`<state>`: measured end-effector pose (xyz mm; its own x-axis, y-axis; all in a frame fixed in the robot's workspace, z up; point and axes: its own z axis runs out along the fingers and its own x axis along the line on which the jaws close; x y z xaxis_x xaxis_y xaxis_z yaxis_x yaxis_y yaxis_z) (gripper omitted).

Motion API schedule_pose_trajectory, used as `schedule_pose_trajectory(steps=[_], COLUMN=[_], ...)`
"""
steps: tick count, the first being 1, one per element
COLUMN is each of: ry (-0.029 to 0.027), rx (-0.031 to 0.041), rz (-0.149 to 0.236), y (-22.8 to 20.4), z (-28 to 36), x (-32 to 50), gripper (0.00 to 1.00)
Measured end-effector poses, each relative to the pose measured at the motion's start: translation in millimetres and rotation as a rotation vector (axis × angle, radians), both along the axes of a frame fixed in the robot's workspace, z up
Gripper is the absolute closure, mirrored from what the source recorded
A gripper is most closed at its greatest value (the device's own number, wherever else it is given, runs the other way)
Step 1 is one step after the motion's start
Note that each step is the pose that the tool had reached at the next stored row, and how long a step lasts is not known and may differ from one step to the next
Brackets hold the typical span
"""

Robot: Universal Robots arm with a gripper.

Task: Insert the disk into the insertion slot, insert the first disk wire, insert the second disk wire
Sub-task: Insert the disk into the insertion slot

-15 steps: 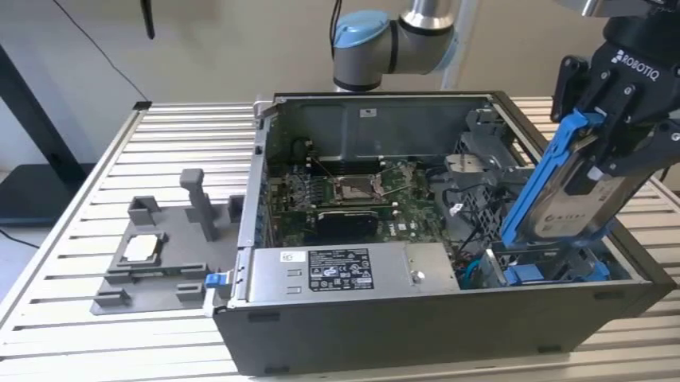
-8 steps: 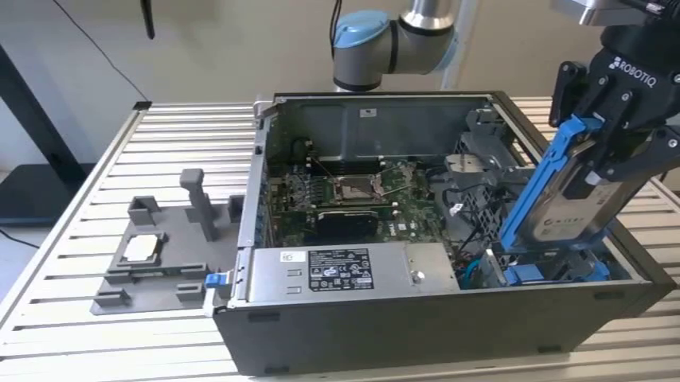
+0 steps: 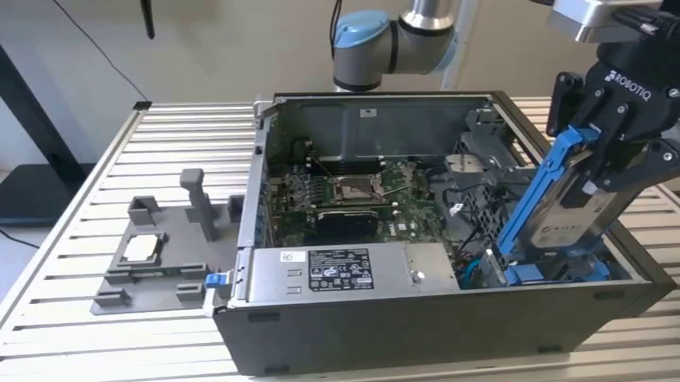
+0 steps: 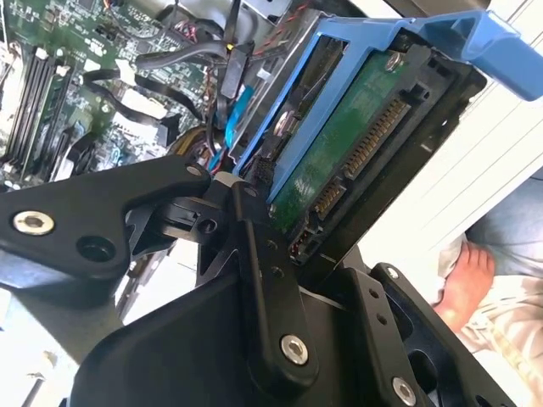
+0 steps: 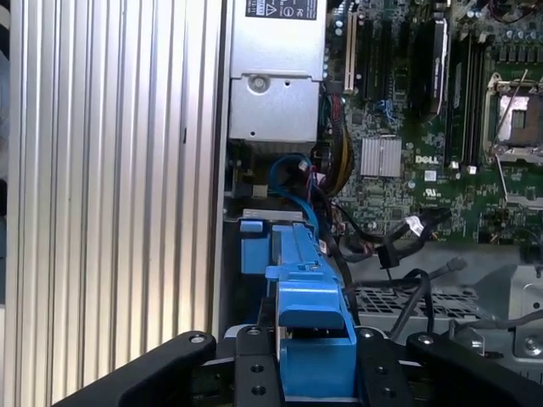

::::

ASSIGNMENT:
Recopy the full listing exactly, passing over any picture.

REPLY TO THE TASK:
`<state>`: measured end-effector pose (xyz mm; its own x-axis, y-axis; all in a frame fixed in the robot's workspace, z up; point and axes: its own z axis runs out along the fingers and its own x axis along the line on which the jaws close; x y z xaxis_x xaxis_y xaxis_z yaxis_x yaxis_y yaxis_z) (gripper omitted).

Motion API schedule_pose_trajectory, used as `schedule_pose_trajectory(steps=[_], COLUMN=[_], ...)`
"""
steps: tick count, the first being 1, one per element
COLUMN is each of: ry (-0.029 to 0.027), rx (-0.031 to 0.041), rz (-0.149 to 0.236), y (-22.8 to 20.4), z (-28 to 36), x (-32 to 50), gripper (0.00 to 1.00)
Measured end-effector poses, each relative to the pose measured at the motion's start: translation in millimetres and rotation as a rotation vector (axis × angle, radians), both along the axes of a frame fixed in the robot's workspace, z up
Gripper is the absolute closure, mirrored from what the source recorded
A gripper is most closed at its greatest value (the device's own number, wherever else it is given, runs the other way)
Step 1 is one step after the motion's start
Note that each step is the pose that the tool had reached at the next stored row, and how long a step lasts is not known and may differ from one step to the next
Brackets hold the typical span
"""

Robot: Universal Robots arm with a gripper.

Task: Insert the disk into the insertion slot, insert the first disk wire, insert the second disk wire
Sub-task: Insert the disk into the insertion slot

-15 steps: 
-8 steps: 
+0 steps: 
+0 steps: 
+0 steps: 

This answer requires no further additions.